I also cried hard for my poet in Galway, although I didn’t attend her funeral. I’d visited her in her last weeks alive, we reminisced, and said our farewells, her cool cheek is still stored in my muscle memory bank.
When my mentor Betty Marsden died I travelled to a church near her home in Kew. So many mourners turned up that people climbed up the wooden beams and hung from the wooden rafters, we all gathered on her houseboat drinking vodka at her round walnut table, the boat bobbing in the water, although it could have been the Bloody Mary’s.
Ken Campbell, the genius behind so many performers, opted for a burial in a wood in Essex. His ecological coffin was drawn on a sledge pulled by his dogs, he was laid in the earth to the sound of a lone clarinetist. As in life, his death was madly theatrical.

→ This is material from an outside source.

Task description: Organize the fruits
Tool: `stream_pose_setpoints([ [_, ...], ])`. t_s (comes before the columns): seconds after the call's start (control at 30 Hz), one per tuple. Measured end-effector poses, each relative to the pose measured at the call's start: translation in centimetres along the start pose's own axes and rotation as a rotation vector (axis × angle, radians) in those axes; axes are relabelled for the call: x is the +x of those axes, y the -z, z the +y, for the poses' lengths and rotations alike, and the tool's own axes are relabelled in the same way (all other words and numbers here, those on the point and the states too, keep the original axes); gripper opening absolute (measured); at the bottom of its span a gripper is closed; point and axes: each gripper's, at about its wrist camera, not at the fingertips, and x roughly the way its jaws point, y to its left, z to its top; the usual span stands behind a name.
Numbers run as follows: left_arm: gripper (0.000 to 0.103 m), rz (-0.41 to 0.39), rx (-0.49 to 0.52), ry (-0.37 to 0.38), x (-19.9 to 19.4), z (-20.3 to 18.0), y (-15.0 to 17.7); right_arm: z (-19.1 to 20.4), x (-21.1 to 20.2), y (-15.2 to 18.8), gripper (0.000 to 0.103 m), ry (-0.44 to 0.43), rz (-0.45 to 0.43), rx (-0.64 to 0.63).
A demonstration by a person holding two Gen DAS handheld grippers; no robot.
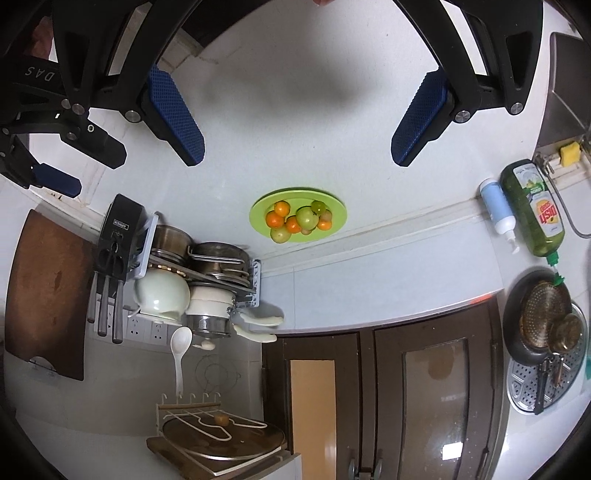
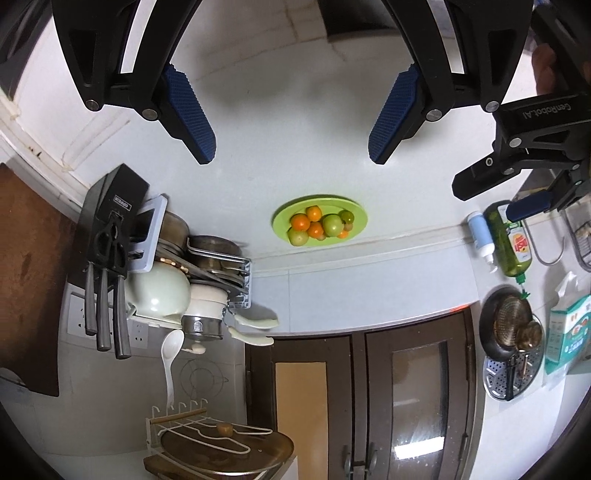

My dear friend Sybil the Soothsayer said I should write about my own funeral. Well I want a lot of people there. I couldn’t bare to go out to an empty auditorium. I want flowers and poems, I want young people and dogs, I want doughnuts at the chapel door and music from Ashkenazy tear jerkers to French Choral evening song, cheesy Rachmaninoff piano concertos, Bulgarian harmonies to very loud Dub with a ridiculously loud bass. I want people to cry – of course I do – but I also want somebody to tell jokes and for those willing in the congregation to drop their communal drawers and moon at the sky. Because when all is said and done everything will actually have been done and said, cos ain’t that the Cosmic joke? Cos whatever we do, however we do it, it all ends with a final sigh, a tiny splutter and it’s back to the stars we go.
I wish Phillip and Helen and all the others that have recently died, a peaceful journey and I wish you all a long life.
Locheim
2 thoughts on “Ashes to ashes”
Comments are closed.
Thank you, Jeni. Loving goodbyes to all …
Dearest Jeni Barnett………that’s so strange…….. the wifey, Layla and Leon, went for a walk today, to the sweet shop……. I was working and when I got home I asked how their day was.
They said that they had given a colourful looking lady directions!
I guess everyone is looking to be pointed in the right direction……. you find your own way in the end!?
My wife and kiddies always point me in the right direction, without them I’d be lost……….. hope you got home safely?!